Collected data
====

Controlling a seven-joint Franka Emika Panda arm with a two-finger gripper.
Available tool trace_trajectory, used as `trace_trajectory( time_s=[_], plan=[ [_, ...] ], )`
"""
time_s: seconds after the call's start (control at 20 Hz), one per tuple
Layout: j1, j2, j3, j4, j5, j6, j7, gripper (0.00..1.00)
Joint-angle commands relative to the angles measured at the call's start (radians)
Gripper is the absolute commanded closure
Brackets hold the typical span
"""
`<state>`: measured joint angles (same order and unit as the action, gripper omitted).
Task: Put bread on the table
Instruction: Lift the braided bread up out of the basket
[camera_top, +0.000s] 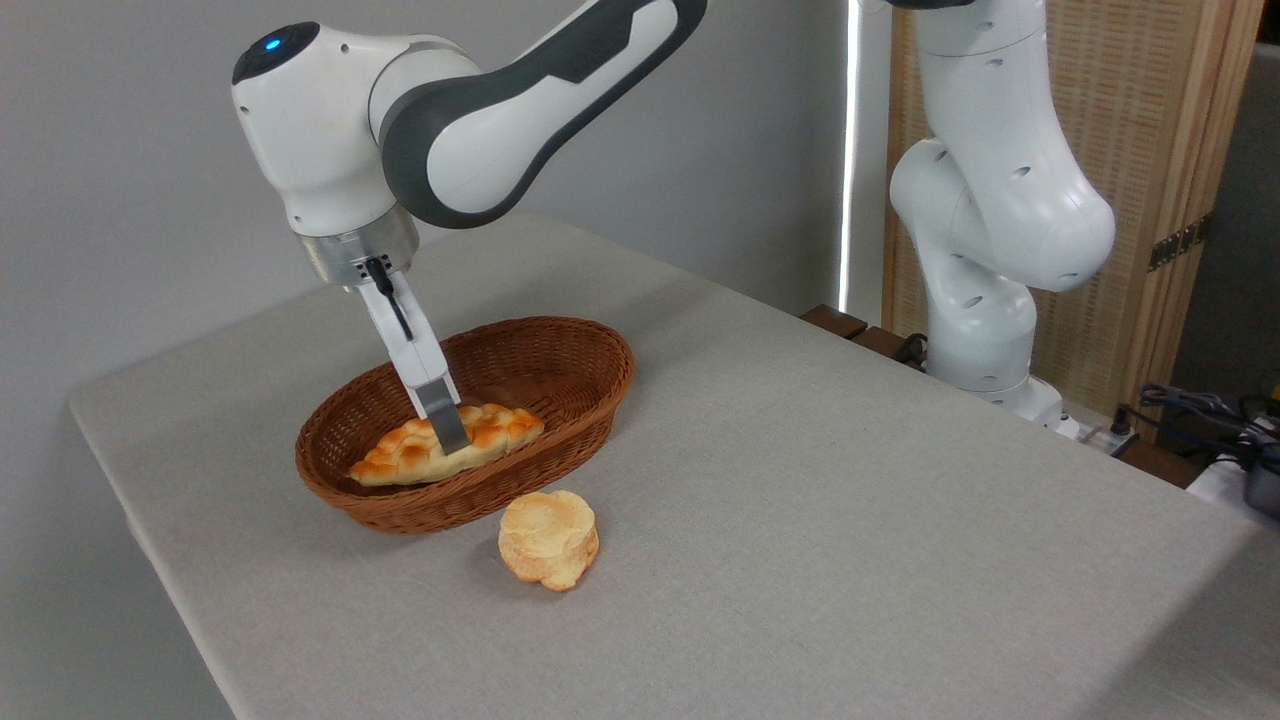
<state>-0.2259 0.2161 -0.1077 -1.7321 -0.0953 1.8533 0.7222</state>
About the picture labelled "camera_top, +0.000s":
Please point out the wooden woven folding screen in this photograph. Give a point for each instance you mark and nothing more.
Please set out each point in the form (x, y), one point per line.
(1150, 120)

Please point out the round golden bread roll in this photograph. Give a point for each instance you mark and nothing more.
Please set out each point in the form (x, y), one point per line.
(548, 540)

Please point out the white power strip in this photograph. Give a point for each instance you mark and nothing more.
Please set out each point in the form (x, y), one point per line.
(1100, 438)

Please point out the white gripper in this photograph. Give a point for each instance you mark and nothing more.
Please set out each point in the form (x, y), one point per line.
(390, 315)

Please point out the grey tablecloth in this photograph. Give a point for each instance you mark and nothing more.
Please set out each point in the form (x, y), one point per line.
(800, 520)

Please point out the dark metal screen hinge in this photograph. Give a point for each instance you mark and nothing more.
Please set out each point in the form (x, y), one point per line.
(1180, 243)

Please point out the dark brown wooden block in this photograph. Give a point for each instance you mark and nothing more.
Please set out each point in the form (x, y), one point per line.
(832, 321)
(880, 343)

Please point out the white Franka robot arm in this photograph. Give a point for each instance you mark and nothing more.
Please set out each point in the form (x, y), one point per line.
(1000, 200)

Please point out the brown wicker basket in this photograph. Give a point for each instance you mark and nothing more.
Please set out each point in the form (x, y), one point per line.
(440, 510)

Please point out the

====

> _Task item_
Now transcribe all the entries above exactly, so that no picture is carried over.

> _Answer area_
Controlling a seven-joint Franka Emika Panda arm with a two-finger gripper.
Available tool trace_trajectory, used as `trace_trajectory( time_s=[_], plan=[ [_, ...] ], )`
"""
time_s: seconds after the call's start (control at 20 Hz), one per tuple
Layout: j1, j2, j3, j4, j5, j6, j7, gripper (0.00..1.00)
Joint-angle commands relative to the angles measured at the call's start (radians)
Gripper is the absolute commanded closure
Brackets hold the typical span
"""
`<state>`: measured joint angles (same order and unit as the action, gripper omitted).
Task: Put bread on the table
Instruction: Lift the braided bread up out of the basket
[camera_top, +0.000s] 
<state>-0.2259 0.2161 -0.1077 -1.7321 -0.0953 1.8533 0.7222</state>
About the picture labelled "camera_top, +0.000s":
Please point out the wooden woven folding screen in this photograph. Give a point for each instance you mark and nothing more.
Please set out each point in the form (x, y), one point per line.
(1150, 120)

Please point out the round golden bread roll in this photograph. Give a point for each instance you mark and nothing more.
Please set out each point in the form (x, y), one point per line.
(548, 540)

Please point out the white power strip in this photograph. Give a point for each instance you mark and nothing more.
Please set out each point in the form (x, y), one point per line.
(1100, 438)

Please point out the white gripper in this photograph. Give a point for each instance you mark and nothing more.
Please set out each point in the form (x, y), one point per line.
(390, 315)

Please point out the grey tablecloth in this photograph. Give a point for each instance you mark and nothing more.
Please set out each point in the form (x, y), one point per line.
(800, 520)

Please point out the dark metal screen hinge in this photograph. Give a point for each instance you mark and nothing more.
Please set out each point in the form (x, y), one point per line.
(1180, 243)

Please point out the dark brown wooden block in this photograph. Give a point for each instance you mark and nothing more.
Please set out each point in the form (x, y), one point per line.
(832, 321)
(880, 343)

Please point out the white Franka robot arm in this photograph. Give a point for each instance you mark and nothing more.
Please set out each point in the form (x, y), one point per line.
(1000, 200)

Please point out the brown wicker basket in this photograph. Give a point for each instance you mark and nothing more.
Please set out each point in the form (x, y), one point per line.
(440, 510)

Please point out the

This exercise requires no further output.